俺の質問を逸らし、瞳を伏せた。そうして、彼女は言葉を切り出した。


「貴方には“転生”して貰います」

「……転、生?」


思わずその言葉に首を捻る。
生前。よく読んでいた二次創作の転生モノの導入、それに近しい事を少女は口にした。

ああ言うのって、確か。
神様が自らの不正や暇つぶしの為に、死んだ人間を別世界や、二次創作の世界に転生させるんだったか。

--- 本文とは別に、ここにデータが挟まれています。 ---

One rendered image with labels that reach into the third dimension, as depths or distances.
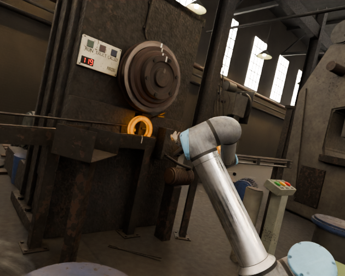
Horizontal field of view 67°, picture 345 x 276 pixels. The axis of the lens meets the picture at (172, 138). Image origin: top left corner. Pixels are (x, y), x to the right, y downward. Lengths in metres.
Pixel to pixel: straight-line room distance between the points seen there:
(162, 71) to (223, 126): 0.81
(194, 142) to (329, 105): 3.11
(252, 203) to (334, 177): 2.03
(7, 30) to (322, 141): 7.00
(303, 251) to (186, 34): 1.71
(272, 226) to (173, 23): 1.60
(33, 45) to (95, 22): 6.06
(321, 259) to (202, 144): 0.57
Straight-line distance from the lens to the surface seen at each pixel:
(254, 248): 1.05
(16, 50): 7.70
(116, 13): 1.87
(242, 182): 3.55
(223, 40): 6.40
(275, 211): 1.85
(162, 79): 1.72
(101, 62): 1.75
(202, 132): 1.02
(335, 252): 2.04
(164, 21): 2.09
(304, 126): 4.08
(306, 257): 1.10
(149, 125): 1.82
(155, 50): 1.78
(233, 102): 9.61
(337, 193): 3.74
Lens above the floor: 0.81
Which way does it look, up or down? 2 degrees down
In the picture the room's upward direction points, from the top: 12 degrees clockwise
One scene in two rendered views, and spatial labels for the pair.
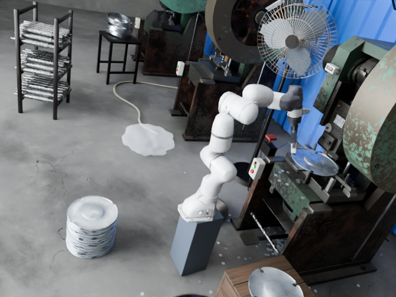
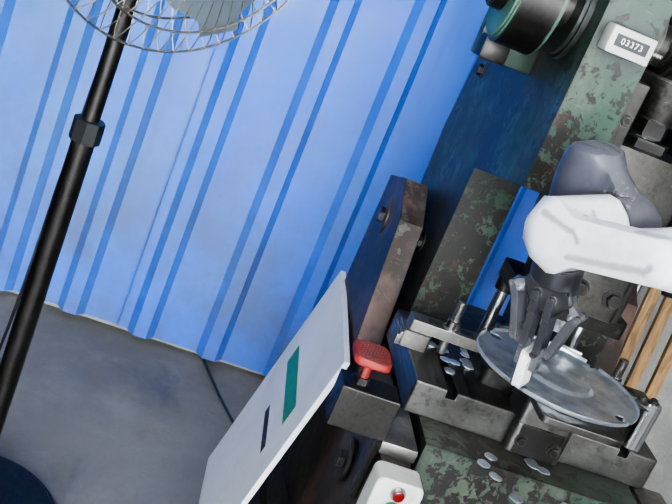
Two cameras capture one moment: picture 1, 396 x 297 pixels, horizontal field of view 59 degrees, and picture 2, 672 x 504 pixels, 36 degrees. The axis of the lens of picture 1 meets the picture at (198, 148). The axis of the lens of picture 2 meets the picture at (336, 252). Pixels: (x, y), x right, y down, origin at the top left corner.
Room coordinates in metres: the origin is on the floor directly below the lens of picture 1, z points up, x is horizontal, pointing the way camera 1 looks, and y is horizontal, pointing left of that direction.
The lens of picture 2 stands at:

転生モノのテンプレで言うのなら。この目の前の神様は一体、どちらなのだろう?


「なぁ、もしかして。俺が死んだのってアンタが関わってたりしないか?」

「…あっ……えっ、と…そ、そんな事ないですよ!!」


俺の思考を読み取っていたのか、その質問に動揺して返す少女。

―――黒だな。

どうやら、この少女はあまり隠し事が得意ではないらしい。
その態度で、すぐに黒と断定出来る。


「正直に話しなさい。今ならまだ怒らないから」

「……あぅ、本当ですか?」

「まぁ、事と場合によるな。」


そう言うと、彼女はぽつり…と語り始めた。
俺は腕を組みながら、彼女のその話に耳を澄ます。






2







目の前の神様曰く。
正規の神様になる昇格試験の死者を選別する実習の際、その際に居眠りをして手違いを起こしてしまった。

それが俺らしい。
本来は俺が死ぬ事はなく、庇った女の子と一緒に助かる筈であったと。

神様曰く。
間違えて死なせてしまった為に、天国や地獄に魂の行き場がなく、事がバレると試験に落第する。

以上。
思いっきり、黒じゃないか。



「それじゃあ、俺の助けた子は生きてるって事か?」

「…はい。貴方のおかげで掠り傷一つ負っていませんよ」


それが聞けて一安心した。
ぐったりと群青色のテーブルにうつ伏せに身を預ける。


「そっか、良かったぁ」


先程、神様は意味深な発言をした為に、とりあえず胸を撫で下ろす。
何もない俺でも、最後に誰かを助ける事が出来たのだ。


「そのぉ…怒っていませんか?」

「怒っていると言えば、怒っているかな。誰にでも間違えはある、けどそれを隠蔽しようとしたのは頂けないな」

「あぅ、ごめんなさい…」

「それだけだよ、別に間違えて殺した事については怒ってはいないさ。…どうせ、嘆いた所でどうしようもないしな」


まぁ、元の世界に未練がないと言われれば、あまり未練があった訳ではないしな。

生前の俺は少しばかり過去にトラウマを抱えた、至って“普通”の大学生であった。
それに転生という名の転機が訪れたと、前向きに考えれば良いだろう。


「私が言うのはなんですが、貴方はとてもお優しい方なのですね」


少々物思いに耽ってると、目の前に座る少女が優しげな笑みを浮かべていた。


「……突然どうした」

「いえ。自分の身よりも死して尚、庇った女の子の身を案じるのですから」

「確かに、うっかりと人を殺す駄神様には言われたくないな」

「うぅ……すみません」


シュン…と、小動物の様に小さくなる神様。
少し可愛そうと思いながらも、同時に可愛くも見えた。


「…そんな、可愛いだなんて」


また人の心内を読んだのか、頬に手を当てて妄想世界に潜り込む少女。
……訂正だな。


「いい性格してるよ、本当」


そんな少女を現実世界に引き戻すのに、再び手刀を彼女の頭目掛けて繰り出した。